床が斜めになってきてるのに皆、落ち着きすぎじゃない?
「とにかく、逃げないと!」
真っ青な顔をしてヘタレのリザルトが真っ先に叫んだ。
そうそう。それが普通の反応よね。
私はリザルトの反応に少しほっとしていた。
「でもどうやって逃げたらいいんですの?」
ジェスカちゃんもパニックになっているらしくリザルトの肩をを何度も殴っていた。
魔王は無言で手のひらを天井に向けた。
ボコッという音と天井が弾け飛んだ。
何、何?
急に何でぶっ壊してんのよ?
瓦礫が落ちてくる。
と思ったが、そんなことはなかった。
天井だったものは砂のように細かくなり、風によって霧散する。
星の瞬く空が広がる。
2つの月も綺麗に輝いて見えた。
「あの……まさかなんだけど……空から逃げるとか言うんじゃないでしょうね?」
私は魔王に向かって詰め寄る。
魔王は飛んだりできるかもしれないけど、私やジェスカちゃんたち人間にはそんな芸当できるわけがない。
多分、変態腹黒眼鏡も無理だろう。
「そのまさかだ」
魔王は子供っぽく笑うと、魔法の光を空に放った。
光が花火のように弾け飛ぶ。
綺麗。
私はその光に目を奪われてしまう。
ん?
よく見ると光の中に黒い影がいくつも浮かび上がった。
爬虫類のような体に蝙蝠のような羽。
ドラゴンたちの群れだ。
「はぁ? はぁ? はああ?」
私は素っ頓狂な声を上げてしまった。
ドラゴンって気難しいんじゃなかったの?
てか、なんでここにいるの?
「フローラとラウラという姉妹のご親戚だそうですよ?」
天使様は笑いながらそう告げる。
「聞いてない!」
「あ、僕が調査して連絡入れました。
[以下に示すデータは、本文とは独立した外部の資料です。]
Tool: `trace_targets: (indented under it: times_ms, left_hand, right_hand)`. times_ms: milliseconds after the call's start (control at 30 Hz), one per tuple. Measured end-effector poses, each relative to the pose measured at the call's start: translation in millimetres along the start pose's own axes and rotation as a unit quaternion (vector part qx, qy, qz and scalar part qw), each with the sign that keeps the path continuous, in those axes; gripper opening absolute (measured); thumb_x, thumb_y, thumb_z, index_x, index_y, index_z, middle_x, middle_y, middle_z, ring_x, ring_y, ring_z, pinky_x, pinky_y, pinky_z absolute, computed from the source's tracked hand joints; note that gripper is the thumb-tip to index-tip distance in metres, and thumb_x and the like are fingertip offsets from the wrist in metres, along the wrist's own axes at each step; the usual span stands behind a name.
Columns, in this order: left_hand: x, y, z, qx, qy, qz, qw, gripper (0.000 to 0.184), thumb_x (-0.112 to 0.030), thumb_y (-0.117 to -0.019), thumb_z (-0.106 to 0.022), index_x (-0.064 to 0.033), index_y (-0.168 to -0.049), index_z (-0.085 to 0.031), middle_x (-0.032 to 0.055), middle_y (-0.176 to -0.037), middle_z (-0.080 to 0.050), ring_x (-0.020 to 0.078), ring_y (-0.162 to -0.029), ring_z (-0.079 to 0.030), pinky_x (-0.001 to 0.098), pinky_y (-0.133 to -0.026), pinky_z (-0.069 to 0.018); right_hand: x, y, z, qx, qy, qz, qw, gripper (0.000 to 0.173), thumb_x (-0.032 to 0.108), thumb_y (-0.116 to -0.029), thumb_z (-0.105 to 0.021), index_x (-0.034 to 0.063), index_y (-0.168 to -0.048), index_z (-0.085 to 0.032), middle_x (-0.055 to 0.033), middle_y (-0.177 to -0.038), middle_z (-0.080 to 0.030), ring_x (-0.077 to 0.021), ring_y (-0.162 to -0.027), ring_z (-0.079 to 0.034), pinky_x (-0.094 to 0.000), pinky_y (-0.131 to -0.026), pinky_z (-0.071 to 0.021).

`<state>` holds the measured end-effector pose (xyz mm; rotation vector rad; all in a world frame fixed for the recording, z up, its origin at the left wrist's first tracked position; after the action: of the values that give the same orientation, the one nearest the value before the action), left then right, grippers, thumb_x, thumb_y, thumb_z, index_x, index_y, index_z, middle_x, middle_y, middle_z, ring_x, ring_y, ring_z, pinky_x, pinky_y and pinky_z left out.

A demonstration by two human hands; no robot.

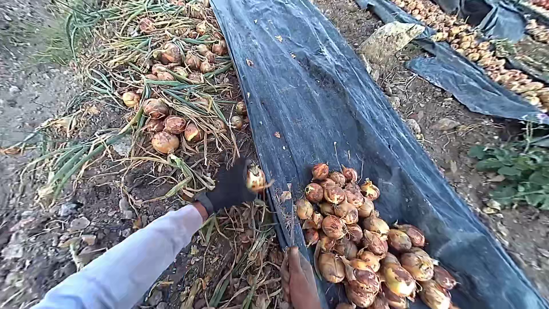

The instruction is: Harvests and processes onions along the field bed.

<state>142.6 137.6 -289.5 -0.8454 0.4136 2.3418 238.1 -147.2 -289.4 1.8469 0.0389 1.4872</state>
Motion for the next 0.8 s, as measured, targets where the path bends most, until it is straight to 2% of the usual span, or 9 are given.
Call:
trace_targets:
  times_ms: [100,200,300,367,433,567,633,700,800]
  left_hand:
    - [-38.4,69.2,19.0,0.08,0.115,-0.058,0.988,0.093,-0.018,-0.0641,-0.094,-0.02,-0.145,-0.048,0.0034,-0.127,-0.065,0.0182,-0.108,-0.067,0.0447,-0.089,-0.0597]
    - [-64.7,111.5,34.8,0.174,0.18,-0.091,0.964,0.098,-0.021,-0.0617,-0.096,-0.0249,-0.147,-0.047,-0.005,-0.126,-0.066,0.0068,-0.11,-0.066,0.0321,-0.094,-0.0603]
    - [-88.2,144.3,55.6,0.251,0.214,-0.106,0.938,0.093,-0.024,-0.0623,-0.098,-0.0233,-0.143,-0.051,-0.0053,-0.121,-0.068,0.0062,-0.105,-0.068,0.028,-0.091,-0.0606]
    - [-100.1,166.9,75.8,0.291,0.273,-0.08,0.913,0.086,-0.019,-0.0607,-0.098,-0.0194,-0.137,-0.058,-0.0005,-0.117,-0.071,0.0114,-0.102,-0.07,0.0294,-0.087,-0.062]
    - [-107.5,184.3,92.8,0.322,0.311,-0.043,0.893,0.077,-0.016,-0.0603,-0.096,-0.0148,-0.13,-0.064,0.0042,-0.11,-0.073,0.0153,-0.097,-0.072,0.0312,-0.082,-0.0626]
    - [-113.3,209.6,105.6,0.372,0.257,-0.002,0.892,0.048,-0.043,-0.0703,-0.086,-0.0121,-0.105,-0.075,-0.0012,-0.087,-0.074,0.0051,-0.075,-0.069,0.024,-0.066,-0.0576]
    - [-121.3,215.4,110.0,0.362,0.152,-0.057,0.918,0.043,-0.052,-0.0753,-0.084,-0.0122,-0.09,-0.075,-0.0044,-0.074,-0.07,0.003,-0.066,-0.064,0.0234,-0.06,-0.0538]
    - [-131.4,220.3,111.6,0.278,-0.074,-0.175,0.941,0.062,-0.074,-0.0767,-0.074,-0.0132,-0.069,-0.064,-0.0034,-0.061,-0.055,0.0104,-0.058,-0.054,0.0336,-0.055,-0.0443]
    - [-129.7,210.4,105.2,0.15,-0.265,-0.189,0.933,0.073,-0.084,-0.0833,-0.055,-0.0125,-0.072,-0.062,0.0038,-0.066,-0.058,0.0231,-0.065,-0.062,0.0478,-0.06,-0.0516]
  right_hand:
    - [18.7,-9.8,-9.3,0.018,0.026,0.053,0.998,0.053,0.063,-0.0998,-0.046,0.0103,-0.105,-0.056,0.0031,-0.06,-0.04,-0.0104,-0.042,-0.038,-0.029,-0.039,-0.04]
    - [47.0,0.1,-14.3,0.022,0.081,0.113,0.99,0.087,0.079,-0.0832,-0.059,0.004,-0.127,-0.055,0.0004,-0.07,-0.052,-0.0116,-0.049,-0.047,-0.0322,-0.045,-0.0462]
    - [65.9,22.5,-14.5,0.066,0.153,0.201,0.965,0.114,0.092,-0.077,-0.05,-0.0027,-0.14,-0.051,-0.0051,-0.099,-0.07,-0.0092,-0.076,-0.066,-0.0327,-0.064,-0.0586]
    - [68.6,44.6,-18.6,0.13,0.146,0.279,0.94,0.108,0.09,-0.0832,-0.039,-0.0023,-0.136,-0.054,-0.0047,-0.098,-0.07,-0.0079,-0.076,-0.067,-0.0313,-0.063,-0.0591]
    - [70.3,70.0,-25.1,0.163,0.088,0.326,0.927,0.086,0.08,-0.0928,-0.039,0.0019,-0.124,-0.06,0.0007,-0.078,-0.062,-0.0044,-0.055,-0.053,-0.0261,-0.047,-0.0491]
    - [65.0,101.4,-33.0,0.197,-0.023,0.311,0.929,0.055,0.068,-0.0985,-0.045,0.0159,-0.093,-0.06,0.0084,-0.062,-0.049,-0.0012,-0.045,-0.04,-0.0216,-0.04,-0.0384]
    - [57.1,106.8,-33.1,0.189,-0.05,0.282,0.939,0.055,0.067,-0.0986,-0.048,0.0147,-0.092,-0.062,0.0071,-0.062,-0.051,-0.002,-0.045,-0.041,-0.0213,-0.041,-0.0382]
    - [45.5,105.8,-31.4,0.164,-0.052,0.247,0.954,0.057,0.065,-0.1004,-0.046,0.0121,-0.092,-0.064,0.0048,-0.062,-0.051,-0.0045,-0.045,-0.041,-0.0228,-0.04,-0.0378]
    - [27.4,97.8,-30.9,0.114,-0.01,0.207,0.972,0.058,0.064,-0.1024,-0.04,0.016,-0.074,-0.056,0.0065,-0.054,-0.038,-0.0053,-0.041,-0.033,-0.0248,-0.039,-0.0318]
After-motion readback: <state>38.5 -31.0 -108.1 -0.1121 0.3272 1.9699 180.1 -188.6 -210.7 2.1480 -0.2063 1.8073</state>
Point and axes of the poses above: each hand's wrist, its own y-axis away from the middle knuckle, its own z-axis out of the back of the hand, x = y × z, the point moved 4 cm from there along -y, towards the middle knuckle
魔王様経由で」
「ああああ!」
だからか、だから魔王がここにいるのか。
全てこの、天使様から私の行動が漏れていたのか。
納得がいく。
でもね、でもよ!
「じゃあ、もっと早く助けに来なさいよおおお!」
この後、逃げ出した皆も無事、屋敷から脱出できたと天使様から聞くまで、ドラゴンの上で少し暴れてやりました。